A victory for the struggle for womens’ rights: three peace and democracy activists are awarded this year’s Nobel Prize for Peace.
In a year when the fight for democracy and civil rights has shaken the world – the Nobel committee said that Liberian president Ellen Johnson Sirleaf, along with her compatiot Leymah Gbowee, and Yemeni activist Tawakkol Karman would share the $1.5m award “for their non-violent struggle for the safety of women and for women’s rights to full participation in peace-building work.”
Johnson Sirleaf, who is a Harvard educated economist known as Liberia’s “Iron Lady”, became Africa’s first democratically elected president in 2005 – and faces election to a second term next week. In office, she has managed to negotiate substantial debt relief for the country, started an investigation into official corruption, and set up a truth and reconciliation commission to address crimes committed during the civil war. She has sharply increased the number of girls in education, while there are more women in politics and other influential posts.

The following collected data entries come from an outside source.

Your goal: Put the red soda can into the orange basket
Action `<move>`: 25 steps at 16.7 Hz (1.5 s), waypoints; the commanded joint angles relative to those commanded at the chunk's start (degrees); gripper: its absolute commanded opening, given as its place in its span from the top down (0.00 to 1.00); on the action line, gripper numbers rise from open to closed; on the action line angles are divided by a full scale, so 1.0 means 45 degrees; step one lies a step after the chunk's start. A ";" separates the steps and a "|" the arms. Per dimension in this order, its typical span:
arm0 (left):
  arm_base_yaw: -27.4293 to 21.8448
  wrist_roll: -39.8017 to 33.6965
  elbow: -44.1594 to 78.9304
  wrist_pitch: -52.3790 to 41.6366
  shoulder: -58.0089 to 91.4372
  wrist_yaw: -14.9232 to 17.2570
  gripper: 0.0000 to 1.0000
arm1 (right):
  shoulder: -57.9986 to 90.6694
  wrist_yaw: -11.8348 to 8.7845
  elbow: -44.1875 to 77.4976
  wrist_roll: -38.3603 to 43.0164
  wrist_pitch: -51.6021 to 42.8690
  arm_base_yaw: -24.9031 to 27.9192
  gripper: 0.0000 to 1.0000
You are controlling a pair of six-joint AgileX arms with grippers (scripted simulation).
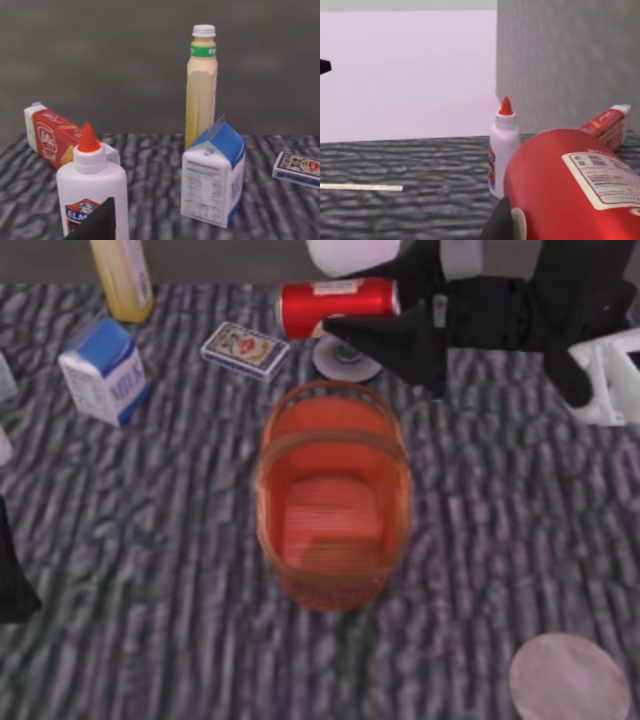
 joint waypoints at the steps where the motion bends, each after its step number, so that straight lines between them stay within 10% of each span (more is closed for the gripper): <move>1: 0.0000 0.0000 0.0000 0.0000 0.0000 0.0000 0.00 | 0.0337 0.0010 -0.0097 -0.0010 0.0431 0.0002 1.00; 12: 0.0000 0.0000 0.0000 0.0000 0.0000 0.0000 0.00 | 0.2646 0.0067 -0.0935 -0.0056 0.3585 0.0099 1.00; 25: 0.0000 0.0000 0.0000 0.0000 0.0000 0.0000 0.00 | 0.2646 0.0067 -0.0935 -0.0056 0.3585 0.0099 0.02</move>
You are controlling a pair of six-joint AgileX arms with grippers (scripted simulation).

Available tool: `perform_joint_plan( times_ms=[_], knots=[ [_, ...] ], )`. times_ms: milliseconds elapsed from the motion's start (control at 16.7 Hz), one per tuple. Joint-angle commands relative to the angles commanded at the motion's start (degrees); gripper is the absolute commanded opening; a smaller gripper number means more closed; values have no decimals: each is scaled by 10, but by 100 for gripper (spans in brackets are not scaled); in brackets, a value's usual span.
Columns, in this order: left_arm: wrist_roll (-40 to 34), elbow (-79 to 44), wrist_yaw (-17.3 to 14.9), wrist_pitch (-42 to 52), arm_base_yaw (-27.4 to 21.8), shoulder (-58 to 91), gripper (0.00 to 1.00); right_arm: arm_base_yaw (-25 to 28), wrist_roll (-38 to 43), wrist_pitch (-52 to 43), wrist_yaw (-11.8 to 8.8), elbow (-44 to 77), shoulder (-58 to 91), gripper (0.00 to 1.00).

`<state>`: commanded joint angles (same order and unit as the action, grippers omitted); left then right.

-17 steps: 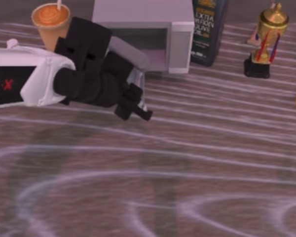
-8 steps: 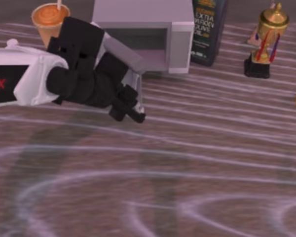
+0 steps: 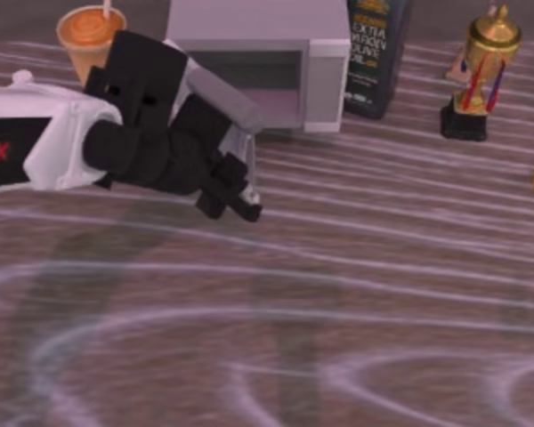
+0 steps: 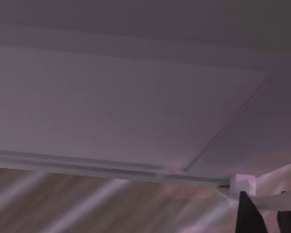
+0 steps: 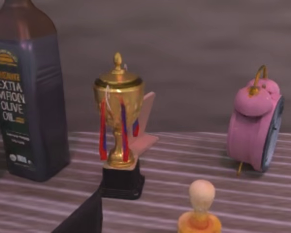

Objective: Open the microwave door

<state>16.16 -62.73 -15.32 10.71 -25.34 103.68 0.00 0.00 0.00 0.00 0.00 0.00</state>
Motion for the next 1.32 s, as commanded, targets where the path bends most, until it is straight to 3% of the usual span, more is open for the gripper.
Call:
perform_joint_plan(
  times_ms=[900, 1320],
  knots=[
    [0, 0, 0, 0, 0, 0, 0, 0, 0, 0, 0, 0, 0, 100],
    [30, 4, -24, 8, 12, -5, 0, 0, 0, 0, 0, 0, 0, 100]
  ],
)
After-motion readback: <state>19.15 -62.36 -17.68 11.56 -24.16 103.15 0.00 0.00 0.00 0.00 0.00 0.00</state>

Gbowee, a social worker and trauma counsellor, who’s worked with former child soldiers, mobilised a mass campaign by women to bring an end to Liberia’s civil war. “If any changes (are) to be made in society”, she said, “it had to be by the mothers”. Her movement began with women praying for peace – and managed to persuade African leaders to put pressure on the warring factions and return to peace talks. She also mobilised women to vote in Liberia’s presidential elections, helping to bring Ellen Johnson Sirleaf to power.

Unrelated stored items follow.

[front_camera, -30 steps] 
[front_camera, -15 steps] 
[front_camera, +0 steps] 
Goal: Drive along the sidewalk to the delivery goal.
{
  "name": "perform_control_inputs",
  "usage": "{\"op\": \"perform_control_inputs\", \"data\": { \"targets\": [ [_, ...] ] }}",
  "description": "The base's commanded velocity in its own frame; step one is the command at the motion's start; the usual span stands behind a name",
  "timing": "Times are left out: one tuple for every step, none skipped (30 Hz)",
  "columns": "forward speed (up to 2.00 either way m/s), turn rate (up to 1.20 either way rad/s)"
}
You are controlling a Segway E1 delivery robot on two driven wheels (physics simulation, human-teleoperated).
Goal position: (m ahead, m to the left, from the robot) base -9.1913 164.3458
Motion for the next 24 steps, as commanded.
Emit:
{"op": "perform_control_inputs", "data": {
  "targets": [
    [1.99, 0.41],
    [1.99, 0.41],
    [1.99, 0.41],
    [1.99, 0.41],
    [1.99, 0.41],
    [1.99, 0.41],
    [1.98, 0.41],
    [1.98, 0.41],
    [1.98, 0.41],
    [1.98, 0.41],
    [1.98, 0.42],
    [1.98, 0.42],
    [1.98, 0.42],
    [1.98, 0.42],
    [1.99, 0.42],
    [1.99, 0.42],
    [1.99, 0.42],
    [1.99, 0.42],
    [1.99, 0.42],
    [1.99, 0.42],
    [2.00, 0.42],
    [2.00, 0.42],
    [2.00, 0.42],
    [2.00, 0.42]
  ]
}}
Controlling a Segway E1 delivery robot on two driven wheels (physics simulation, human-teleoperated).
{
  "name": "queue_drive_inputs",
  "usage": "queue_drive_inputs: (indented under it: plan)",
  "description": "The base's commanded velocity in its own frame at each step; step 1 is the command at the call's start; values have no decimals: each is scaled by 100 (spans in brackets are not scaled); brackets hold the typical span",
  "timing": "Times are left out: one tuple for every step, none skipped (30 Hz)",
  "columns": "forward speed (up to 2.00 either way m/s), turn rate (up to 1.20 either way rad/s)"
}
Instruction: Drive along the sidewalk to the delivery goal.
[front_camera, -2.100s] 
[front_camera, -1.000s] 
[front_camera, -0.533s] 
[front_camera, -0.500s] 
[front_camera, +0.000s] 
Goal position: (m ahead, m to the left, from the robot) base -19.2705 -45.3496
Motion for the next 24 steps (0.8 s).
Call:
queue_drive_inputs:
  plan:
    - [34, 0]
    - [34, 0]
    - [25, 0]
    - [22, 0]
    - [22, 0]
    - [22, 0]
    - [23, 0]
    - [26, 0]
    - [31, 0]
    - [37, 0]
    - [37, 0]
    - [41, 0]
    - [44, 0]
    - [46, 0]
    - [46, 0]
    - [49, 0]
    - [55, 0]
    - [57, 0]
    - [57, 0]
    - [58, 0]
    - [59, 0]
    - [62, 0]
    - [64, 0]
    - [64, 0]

Ms Johnson Sirleaf said they both accepted the award on behalf of the Liberian people – calling it a recognition of the country’s “many years of struggle for justice, peace and promotion of development”.
If any changes were to be made in society, it had to be by the mothers. Leymah Gbowee
And 32-year-old journalist Tawakkol Karman, who has three children, is one of Yemen’s best known opposition activists. She helped to organise the first protests against President Saleh at Sana’a University and has been sent to prison three times over her campaigns. She called the Peace Prize was a victory for the protest movement and said the fight for a “democratic, modern Yemen” would continue until all civil rights were won.
Insiders had expected this year’s award to go to pro-democracy bloggers and dissidents in Egypt and Tunisia, while other potential favourites included the US army whistleblower Bradley Manning and even Facebook founder Mark Zuckerberg. Egyptian blogger Wael Ghonim described Ms Karman’s win as “well deserved” – and said the real prize was for their countries to become more democratic and respectful of human rights.
Women cannot be set aside. Thorbjoern Jagland, Chair, Nobel Committee
The Nobel committee chairman Thorbjoern Jagland told reporters in Oslo that the award was a signal to the whole Arab world that women could not be “set aside” in the struggle for democracy. And, he said, there would be no lasting peace throughout the world unless women achieved the same chance as men to influence all levels of society.